ASSIGNED TASK -> Please return only the lines from the one with "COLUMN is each" through the final line of the data, unchanged, with pictures omitted.

BEGIN

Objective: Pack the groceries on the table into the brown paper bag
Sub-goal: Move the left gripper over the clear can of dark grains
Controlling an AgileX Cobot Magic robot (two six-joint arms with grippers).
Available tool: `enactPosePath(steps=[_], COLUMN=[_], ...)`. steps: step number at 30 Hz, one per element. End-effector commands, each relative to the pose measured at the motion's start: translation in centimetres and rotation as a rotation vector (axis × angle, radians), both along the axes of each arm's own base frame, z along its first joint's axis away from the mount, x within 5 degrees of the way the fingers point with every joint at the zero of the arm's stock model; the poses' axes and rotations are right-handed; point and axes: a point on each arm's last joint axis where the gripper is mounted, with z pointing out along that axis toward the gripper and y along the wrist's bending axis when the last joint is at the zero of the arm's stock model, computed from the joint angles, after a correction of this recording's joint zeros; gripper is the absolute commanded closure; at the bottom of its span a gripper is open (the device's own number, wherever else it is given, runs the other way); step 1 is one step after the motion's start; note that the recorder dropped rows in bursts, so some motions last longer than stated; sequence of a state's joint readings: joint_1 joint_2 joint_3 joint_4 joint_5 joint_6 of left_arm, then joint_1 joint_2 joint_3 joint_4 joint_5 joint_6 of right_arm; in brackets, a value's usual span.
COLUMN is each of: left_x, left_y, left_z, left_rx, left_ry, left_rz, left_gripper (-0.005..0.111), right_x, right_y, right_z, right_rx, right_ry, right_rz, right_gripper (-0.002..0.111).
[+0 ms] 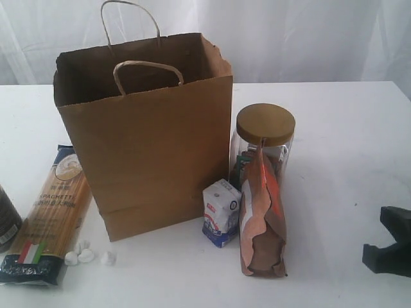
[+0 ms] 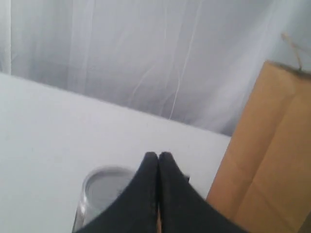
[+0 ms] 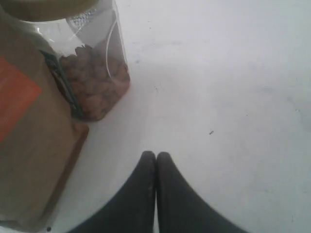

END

ANSWER FOR THE TASK ->
COLUMN is each of: left_x, left_y, left_z, left_rx, left_ry, left_rz, left_gripper (-0.005..0.111), right_x, right_y, right_z, right_rx, right_ry, right_rz, right_gripper (-0.002..0.111).
[+0 ms] 
[+0 ms] 
[+0 ms] 

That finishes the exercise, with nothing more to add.